OpenXml Regex
Namespace: Clippit
Search and replace text in Word and PowerPoint documents using regular expressions, with optional revision tracking support.
public class OpenXmlRegex {
public static int Match(IEnumerable<XElement> content, Regex regex)
{...}
public static int Match(
IEnumerable<XElement> content, Regex regex, Action<XElement, Match> found)
{...}
public static int Replace(
IEnumerable<XElement> content, Regex regex, string replacement,
Func<XElement, Match, bool> doReplacement)
{...}
public static int Replace(
IEnumerable<XElement> content, Regex regex, string replacement,
Func<XElement, Match, bool> doReplacement, bool coalesceContent)
{...}
public static int Replace(
IEnumerable<XElement> content, Regex regex, string replacement,
Func<XElement, Match, bool> doReplacement,
bool trackRevisions, string author)
{...}
}
OpenXmlRegex works on paragraph-level content elements (Word w:p and PowerPoint a:p elements).

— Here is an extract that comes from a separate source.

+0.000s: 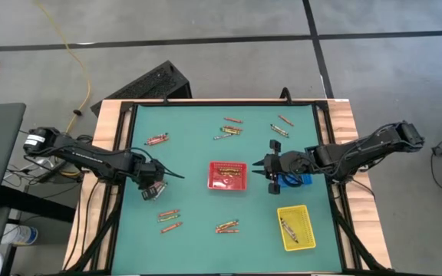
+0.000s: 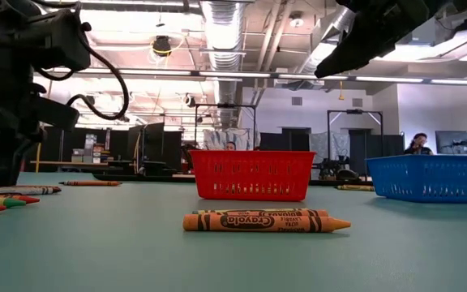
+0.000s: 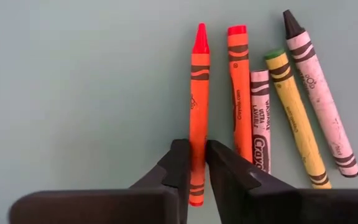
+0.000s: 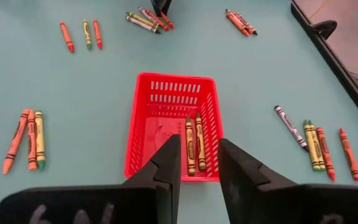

It consolidates runs within each paragraph into a single logical string, applies the regex, and then
reconstructs the runs preserving original formatting.
Key Features
- Works across runs -- text split across multiple runs is matched as a single string
- Preserves formatting -- replaced text inherits the formatting of the first matched run
- Revision tracking -- replacements in Word content can generate tracked changes with a specified author (not supported for PowerPoint)
- Callback control -- the
doReplacementcallback controls whether each match is replaced, enabling selective replacement (e.g., replace only the first match)
Match Sample
using var doc = WordprocessingDocument.Open("input.docx", false);
var body = doc.MainDocumentPart.GetXDocument().Root.Element(W.body);
var paragraphs = body.Descendants(W.p);
var regex = new Regex(@"\b\d{3}-\d{2}-\d{4}\b"); // SSN pattern
// Count matches
var count = OpenXmlRegex.Match(paragraphs, regex);
Console.WriteLine($"Found {count} matches");
// Inspect each match
OpenXmlRegex.Match(paragraphs, regex, (element, match) =>
{
Console.WriteLine($"Found: {match.Value}");
});
Replace Sample
var wmlDoc = new WmlDocument("input.docx");
using var streamDoc = new OpenXmlMemoryStreamDocument(wmlDoc);
using var doc = streamDoc.GetWordprocessingDocument();
var body = doc.MainDocumentPart.GetXDocument().Root.Element(W.body);
var paragraphs = body.Descendants(W.p).ToList();
var regex = new Regex(@"PLACEHOLDER");
var replacementCount = OpenXmlRegex.Replace(
paragraphs, regex, "Actual Value", null);
doc.MainDocumentPart.PutXDocument();
Console.WriteLine($"Replaced {replacementCount} occurrences");
Replace with Revision Tracking
var regex = new Regex(@"old text");
OpenXmlRegex.Replace(
paragraphs,
regex,
"new text",
doReplacement: null,
trackRevisions: true,
author: "Auto-Replace Tool"
);